The other tracks to fill the blue ribbon category are When, Salamander Man and Kite Flying Day. If anyone has ever called themselves a fan of Judd's music, they would do themselves an enormous disservice by failing to immerse themselves even in that abbreviation of the album. Those tracks might just enbody Judd's intensity of emotion and under-appreciated songcraft more than any others in his amazing back-catalog.

Kite Flying Day, in my opinion the standout track on the album, exhibits a startling array of musical mood swings in its three and half power-packed minutes, packaged as neatly as any pop song you would ever hope to hear. From its soundstage, it draws heavily but unobtrusively from the finer moments of Sound of Trees.

"When" is a hauntingly beautiful tale of love and loss, and is Playing it Strange's answer to Falling Apart, but without the somewhat tarnishing references to gaffer tape. As Phil stabbingly pleads "oh, am I invisible", you find yourself hopelessly wedded to the tragedy of the melody. To me, it is in the same vane as "True or False", which ranks it among one of the finest songs Phil has ever recorded.

If The Swingers were still a functioning entity in 2014, Salamander Man is probably what they would be producing. Except they aren't. Another flawlessly crafted pop song, as if Phil wants to enter into posterity the fact that he can produce this stuff on demand. Probably betraying his inner demons, Phil with pop-God catchiness sings "sometimes, when I stick my head up, people taking pot shots, tryin' to shoot me down", I shake my head at the twisted, gripping melancholy he effortlessly evokes with his idiosyncratic, quirky and maddeningly catchy songs.

While those four are my personal highlights, it is an album that sits well played start to finish, and there are no obvious weak spots. The lost Enz track that lends its name to the album and has finally been entered into the digital record, more than does justice to its legendary origins. It is also worth recognising that Phil's unique acoustic guitar playing has never really morphed, still reminiscent of his work on Titus and Sweet Dreams. Several tracks on Play It Strange bear that out impressively, but none more so than the title track itself.

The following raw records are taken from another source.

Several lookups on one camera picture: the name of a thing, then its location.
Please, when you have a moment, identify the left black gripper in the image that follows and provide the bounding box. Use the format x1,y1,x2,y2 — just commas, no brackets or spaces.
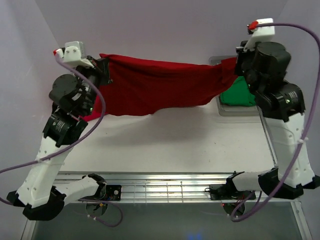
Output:
70,55,113,116

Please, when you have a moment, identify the dark red t shirt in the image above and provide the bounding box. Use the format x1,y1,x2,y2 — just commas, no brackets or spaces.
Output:
99,53,237,116

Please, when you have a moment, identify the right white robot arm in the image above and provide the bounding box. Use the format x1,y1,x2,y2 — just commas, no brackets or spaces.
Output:
208,41,320,200

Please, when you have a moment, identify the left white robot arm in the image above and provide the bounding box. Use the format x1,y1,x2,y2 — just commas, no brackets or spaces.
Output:
6,57,111,221

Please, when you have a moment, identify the green t shirt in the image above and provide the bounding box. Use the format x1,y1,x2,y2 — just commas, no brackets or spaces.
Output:
219,76,256,107

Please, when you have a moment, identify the clear plastic bin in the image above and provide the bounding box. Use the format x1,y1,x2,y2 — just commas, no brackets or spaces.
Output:
208,55,259,117

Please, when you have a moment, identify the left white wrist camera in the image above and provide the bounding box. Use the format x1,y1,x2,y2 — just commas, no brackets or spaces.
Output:
53,41,94,69

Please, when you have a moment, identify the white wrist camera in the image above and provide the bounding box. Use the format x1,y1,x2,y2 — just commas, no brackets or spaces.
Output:
243,18,275,51
53,41,94,69

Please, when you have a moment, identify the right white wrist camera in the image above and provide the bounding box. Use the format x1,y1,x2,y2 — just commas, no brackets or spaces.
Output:
243,18,275,51

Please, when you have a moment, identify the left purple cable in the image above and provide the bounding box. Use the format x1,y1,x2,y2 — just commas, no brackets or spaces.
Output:
0,53,124,228

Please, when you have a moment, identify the purple cable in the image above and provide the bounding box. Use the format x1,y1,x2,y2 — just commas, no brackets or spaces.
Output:
0,53,124,228
199,22,320,223

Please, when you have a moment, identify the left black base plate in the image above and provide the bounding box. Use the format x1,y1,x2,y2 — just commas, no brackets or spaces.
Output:
101,184,122,201

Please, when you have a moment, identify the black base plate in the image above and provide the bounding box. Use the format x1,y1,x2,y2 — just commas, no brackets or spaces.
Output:
101,184,122,201
204,183,252,201

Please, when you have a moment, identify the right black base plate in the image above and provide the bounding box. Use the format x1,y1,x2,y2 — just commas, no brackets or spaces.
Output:
204,183,252,201

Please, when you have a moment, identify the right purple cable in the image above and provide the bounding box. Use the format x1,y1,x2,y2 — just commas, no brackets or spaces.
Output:
199,22,320,223

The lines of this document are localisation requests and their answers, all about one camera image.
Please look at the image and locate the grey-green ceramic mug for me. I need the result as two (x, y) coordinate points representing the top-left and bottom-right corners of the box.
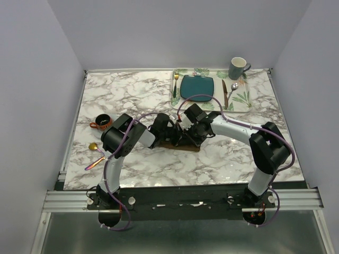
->
(228, 57), (251, 80)

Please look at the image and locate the brown cloth napkin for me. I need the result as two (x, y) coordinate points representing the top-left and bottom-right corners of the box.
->
(159, 141), (201, 152)

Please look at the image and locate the iridescent rainbow spoon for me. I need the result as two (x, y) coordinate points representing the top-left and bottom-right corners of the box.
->
(88, 142), (105, 156)

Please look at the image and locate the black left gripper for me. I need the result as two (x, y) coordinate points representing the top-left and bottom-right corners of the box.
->
(159, 122), (192, 147)

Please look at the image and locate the black metal base frame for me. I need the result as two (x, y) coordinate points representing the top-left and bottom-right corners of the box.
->
(54, 184), (310, 222)

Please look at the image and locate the teal square plate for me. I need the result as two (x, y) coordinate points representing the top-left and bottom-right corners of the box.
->
(180, 75), (215, 102)

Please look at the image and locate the silver spoon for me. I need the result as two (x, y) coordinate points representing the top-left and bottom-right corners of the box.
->
(228, 83), (238, 99)

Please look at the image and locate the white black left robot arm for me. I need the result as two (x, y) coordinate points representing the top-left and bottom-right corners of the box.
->
(96, 113), (175, 209)

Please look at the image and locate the brown wooden knife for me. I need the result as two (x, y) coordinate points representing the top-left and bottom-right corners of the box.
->
(221, 79), (228, 110)

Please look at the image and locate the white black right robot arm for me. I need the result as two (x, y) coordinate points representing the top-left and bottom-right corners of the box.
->
(178, 104), (292, 207)

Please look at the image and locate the aluminium extrusion rail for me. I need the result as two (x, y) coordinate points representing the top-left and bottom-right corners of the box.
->
(42, 189), (324, 213)

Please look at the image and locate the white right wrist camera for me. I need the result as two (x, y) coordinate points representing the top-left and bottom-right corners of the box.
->
(179, 114), (194, 130)

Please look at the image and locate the gold fork green handle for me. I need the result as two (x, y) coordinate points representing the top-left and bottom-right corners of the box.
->
(173, 71), (179, 98)

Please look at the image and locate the white leaf-pattern tray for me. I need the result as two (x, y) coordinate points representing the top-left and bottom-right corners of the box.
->
(170, 68), (252, 113)

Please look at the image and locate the orange coffee cup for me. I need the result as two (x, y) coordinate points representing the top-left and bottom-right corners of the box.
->
(89, 114), (113, 131)

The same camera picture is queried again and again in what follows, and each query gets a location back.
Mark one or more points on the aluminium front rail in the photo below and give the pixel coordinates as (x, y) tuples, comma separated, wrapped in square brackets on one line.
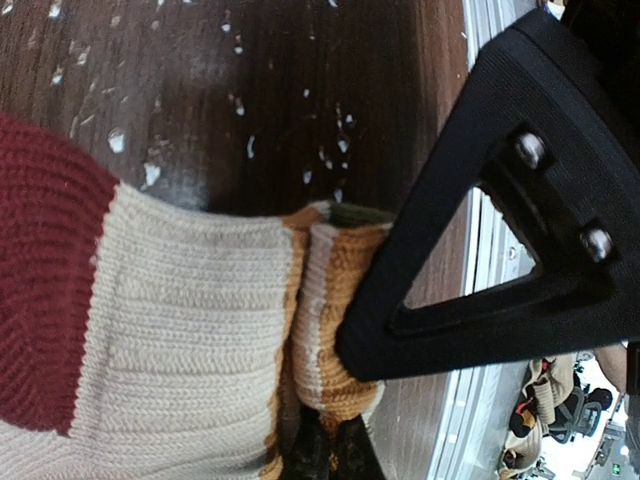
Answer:
[(478, 400)]

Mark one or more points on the beige cloth bundle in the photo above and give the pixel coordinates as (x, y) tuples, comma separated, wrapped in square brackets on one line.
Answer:
[(553, 404)]

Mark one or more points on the striped beige maroon sock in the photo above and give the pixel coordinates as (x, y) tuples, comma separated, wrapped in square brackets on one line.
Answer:
[(143, 341)]

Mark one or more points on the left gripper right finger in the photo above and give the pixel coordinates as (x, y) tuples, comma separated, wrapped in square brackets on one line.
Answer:
[(356, 458)]

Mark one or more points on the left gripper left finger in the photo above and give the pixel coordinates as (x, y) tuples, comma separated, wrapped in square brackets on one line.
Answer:
[(308, 458)]

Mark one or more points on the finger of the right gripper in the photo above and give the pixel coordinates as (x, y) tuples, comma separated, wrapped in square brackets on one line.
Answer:
[(545, 134)]

It is quite simply a work of art.


Original Post

I came to know the Split Enz catalog long after the band's demise, and the Phil Judd period of the band's history has never been my favorite.  And other than seeing a few YouTube videos of the Swingers or Schnell Fenster, I have been relatively in the dark about Phil Judd's solo career.  So I guess you could say that I hardly qualify as being a long-time, unabashed Phil Judd fan ...

 

So imagine my surprise at being completely blown away by listening to Judd's "Play It Strange" tracks on Soundcloud.  The first time through, I tried to listen to them while doing other things, and I found myself stopping in my tracks to focus on the songs.  Repeated listenings only made me appreciate them more.  Musically muscular, lyrically fascinating, full of hooks and riffs ... wow! ... the only thing I'm still not fully in love with is Phil's (at times) kooky voice.

 

For me, this album is FAR more interesting and fun than anything I've heard out of the Finn camp in the last few years, and that's saying something, because I'm a particularly huge fan of Neil and Liam (whose "I'll Be Lightning" album had a similar "Wow!" effect on me), and I cheer for their success -- and, by extension, my listening pleasure -- mightily.

 

It just makes me think of what could have been and what perhaps could still be (?) -- those great Neil and Tim harmonies floating over Phil Judd's lyrics and musical arrangements.  I mean, if "Play It Strange" had the Finns doing the vocals, I would probably listen to no other albums for a few years.

I don't have the album with me right now, but doesn't "Late Last Night" have the dual writing credit? One thing I've noticed about jukeboxes in NZ is that "Late Last Night" is usually there, along with the more popular Enz songs. How cool is that? I always whack it on.